▸ **Activity**
Scan the records for the string "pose"; copy each line where it occurs.

▸ **Input records**
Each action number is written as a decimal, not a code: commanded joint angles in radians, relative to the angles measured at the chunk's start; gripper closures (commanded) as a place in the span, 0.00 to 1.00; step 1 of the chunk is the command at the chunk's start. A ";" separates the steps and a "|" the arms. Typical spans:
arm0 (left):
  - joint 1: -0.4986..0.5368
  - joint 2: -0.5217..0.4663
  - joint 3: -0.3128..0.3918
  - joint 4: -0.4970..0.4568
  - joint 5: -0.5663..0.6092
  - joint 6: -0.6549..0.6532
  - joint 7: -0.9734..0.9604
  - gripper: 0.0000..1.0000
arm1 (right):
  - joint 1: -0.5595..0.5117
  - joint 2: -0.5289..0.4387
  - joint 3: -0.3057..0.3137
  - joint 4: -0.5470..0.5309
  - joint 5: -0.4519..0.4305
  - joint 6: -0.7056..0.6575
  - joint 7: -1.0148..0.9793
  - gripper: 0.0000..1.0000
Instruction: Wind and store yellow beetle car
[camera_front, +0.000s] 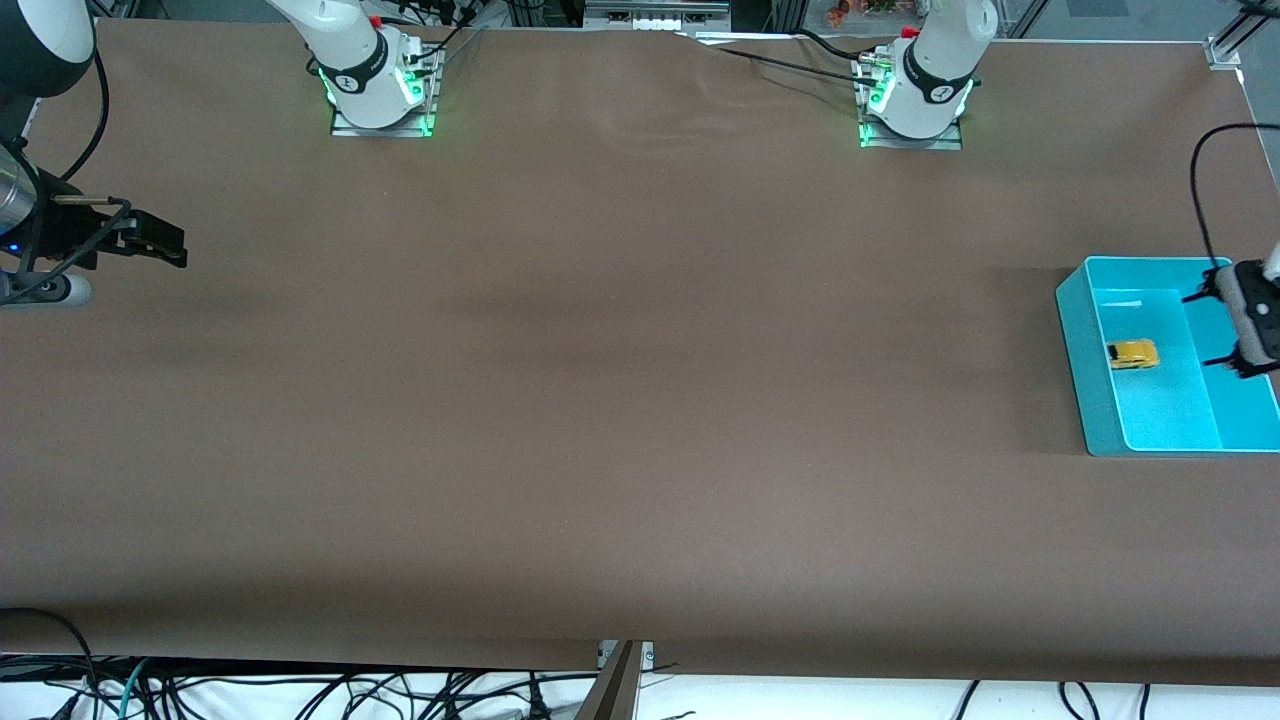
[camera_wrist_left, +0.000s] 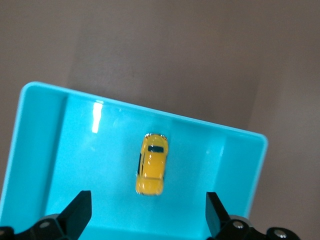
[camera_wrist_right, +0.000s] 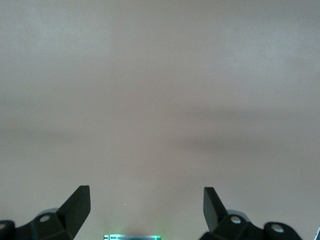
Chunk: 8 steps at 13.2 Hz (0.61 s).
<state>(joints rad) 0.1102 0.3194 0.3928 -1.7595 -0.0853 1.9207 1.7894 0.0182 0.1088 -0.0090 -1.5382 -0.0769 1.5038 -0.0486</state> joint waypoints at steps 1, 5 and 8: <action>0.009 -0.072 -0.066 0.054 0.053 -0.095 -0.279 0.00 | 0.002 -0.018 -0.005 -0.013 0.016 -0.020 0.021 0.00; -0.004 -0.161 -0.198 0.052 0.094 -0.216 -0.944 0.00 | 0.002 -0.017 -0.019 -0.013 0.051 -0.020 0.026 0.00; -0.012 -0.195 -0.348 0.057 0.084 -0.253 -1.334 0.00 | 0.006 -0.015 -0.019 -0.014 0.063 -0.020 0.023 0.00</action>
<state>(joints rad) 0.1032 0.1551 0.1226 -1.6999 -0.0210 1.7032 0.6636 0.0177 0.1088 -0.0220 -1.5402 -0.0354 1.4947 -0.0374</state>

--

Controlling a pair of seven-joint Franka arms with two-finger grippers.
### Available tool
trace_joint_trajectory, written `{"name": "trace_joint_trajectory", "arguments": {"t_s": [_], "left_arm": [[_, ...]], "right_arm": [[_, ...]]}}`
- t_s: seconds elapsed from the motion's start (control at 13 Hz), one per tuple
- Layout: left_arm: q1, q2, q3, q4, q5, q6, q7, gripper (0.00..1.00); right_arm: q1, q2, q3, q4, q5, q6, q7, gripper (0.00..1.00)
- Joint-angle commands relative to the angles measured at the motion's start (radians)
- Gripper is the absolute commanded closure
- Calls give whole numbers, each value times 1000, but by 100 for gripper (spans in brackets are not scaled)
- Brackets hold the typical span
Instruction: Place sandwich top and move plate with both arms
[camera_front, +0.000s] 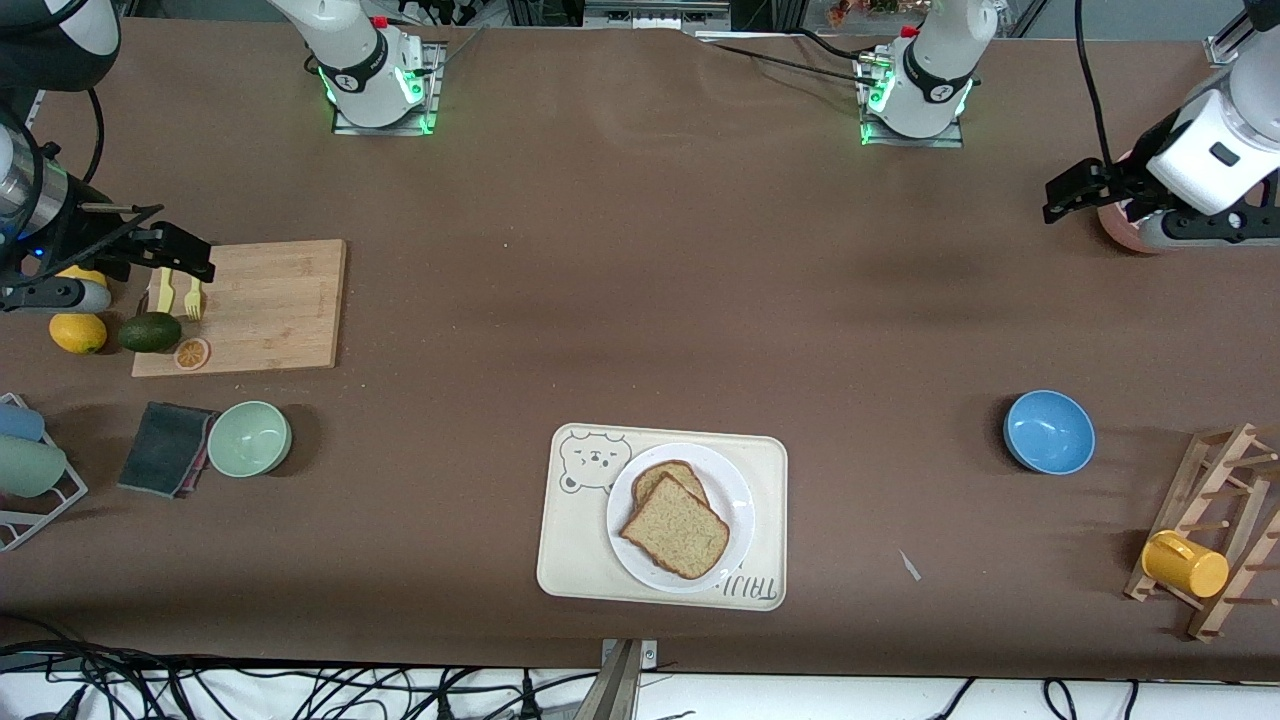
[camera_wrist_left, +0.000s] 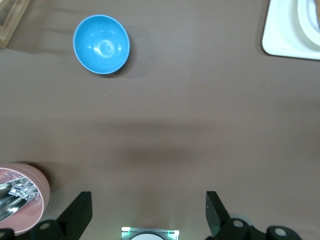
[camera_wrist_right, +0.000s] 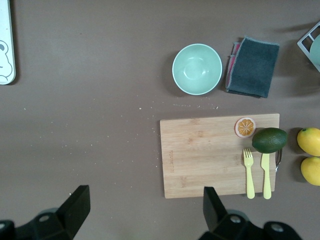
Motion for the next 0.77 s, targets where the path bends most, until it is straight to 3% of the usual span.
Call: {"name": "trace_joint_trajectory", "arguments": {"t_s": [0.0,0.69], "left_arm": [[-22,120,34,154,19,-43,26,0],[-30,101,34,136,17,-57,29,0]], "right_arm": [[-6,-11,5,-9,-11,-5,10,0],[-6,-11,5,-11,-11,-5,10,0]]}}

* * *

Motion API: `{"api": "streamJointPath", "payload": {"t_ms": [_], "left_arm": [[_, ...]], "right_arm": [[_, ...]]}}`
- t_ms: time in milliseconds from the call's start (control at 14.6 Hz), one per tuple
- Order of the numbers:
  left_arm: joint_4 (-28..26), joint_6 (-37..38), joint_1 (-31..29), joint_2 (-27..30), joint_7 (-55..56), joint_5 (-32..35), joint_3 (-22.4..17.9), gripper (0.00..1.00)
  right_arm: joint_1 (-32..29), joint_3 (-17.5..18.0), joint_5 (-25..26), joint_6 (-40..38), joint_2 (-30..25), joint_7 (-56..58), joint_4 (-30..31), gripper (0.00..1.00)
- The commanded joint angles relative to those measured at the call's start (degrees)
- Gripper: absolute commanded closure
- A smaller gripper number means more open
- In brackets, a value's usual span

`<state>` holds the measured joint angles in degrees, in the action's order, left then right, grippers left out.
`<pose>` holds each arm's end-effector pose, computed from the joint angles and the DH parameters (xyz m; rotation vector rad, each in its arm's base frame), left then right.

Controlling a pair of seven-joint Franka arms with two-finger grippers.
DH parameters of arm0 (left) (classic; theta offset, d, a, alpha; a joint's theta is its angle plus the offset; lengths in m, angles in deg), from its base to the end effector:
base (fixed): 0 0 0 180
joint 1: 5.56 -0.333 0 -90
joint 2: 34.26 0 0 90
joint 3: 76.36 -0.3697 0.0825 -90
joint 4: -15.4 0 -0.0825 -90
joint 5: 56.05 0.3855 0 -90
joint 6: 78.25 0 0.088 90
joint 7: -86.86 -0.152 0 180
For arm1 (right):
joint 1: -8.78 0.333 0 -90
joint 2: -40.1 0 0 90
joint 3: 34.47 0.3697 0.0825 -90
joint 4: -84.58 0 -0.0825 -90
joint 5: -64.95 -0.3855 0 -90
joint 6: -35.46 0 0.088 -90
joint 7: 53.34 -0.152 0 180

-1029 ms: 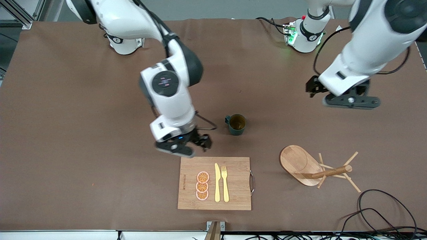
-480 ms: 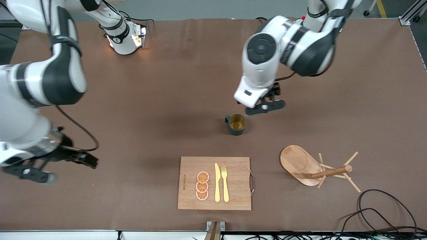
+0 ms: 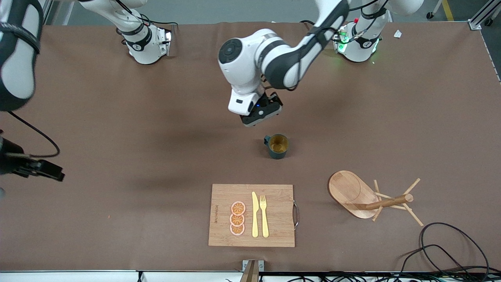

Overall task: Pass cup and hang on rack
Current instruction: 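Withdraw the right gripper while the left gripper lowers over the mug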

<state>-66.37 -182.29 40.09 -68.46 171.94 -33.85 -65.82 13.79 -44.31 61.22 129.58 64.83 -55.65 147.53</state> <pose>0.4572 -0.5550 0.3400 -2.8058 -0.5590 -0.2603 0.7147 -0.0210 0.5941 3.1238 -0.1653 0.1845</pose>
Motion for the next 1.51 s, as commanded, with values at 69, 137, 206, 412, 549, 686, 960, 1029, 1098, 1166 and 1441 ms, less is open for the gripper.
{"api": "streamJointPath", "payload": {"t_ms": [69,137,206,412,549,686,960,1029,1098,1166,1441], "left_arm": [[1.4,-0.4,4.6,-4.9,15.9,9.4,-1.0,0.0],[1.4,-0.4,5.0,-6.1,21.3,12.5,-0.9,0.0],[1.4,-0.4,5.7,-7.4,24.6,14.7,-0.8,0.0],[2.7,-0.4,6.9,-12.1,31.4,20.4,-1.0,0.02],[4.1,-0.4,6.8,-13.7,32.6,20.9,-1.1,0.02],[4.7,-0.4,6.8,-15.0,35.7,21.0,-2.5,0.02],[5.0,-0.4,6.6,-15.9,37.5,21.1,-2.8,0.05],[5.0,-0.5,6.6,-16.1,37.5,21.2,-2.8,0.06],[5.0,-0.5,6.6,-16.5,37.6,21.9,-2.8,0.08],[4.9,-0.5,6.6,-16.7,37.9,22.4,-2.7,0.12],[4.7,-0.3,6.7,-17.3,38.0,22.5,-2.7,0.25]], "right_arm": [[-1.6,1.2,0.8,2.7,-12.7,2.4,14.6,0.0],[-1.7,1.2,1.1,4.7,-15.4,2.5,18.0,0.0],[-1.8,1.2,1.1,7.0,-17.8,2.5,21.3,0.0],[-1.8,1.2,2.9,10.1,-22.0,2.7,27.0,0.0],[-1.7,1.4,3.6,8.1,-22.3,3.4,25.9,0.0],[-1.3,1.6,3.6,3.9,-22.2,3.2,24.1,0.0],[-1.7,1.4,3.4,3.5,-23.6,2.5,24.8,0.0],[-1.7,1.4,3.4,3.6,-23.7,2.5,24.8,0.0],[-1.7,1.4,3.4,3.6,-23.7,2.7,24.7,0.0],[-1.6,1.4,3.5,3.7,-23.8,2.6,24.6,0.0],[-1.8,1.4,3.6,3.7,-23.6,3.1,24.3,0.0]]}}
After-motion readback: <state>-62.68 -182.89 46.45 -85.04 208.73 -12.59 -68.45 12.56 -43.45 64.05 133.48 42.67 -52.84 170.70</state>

▸ **Written answer**
`<pose>` holds each arm's end-effector pose, computed from the joint angles and the DH parameters (xyz m; rotation vector rad, each in its arm's base frame), left then right.
<state>-66.37 -182.29 40.09 -68.46 171.94 -33.85 -65.82 13.79 -44.31 61.22 129.58 64.83 -55.65 147.53</state> <pose>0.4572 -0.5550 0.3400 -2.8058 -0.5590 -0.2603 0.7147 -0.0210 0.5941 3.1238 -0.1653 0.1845</pose>

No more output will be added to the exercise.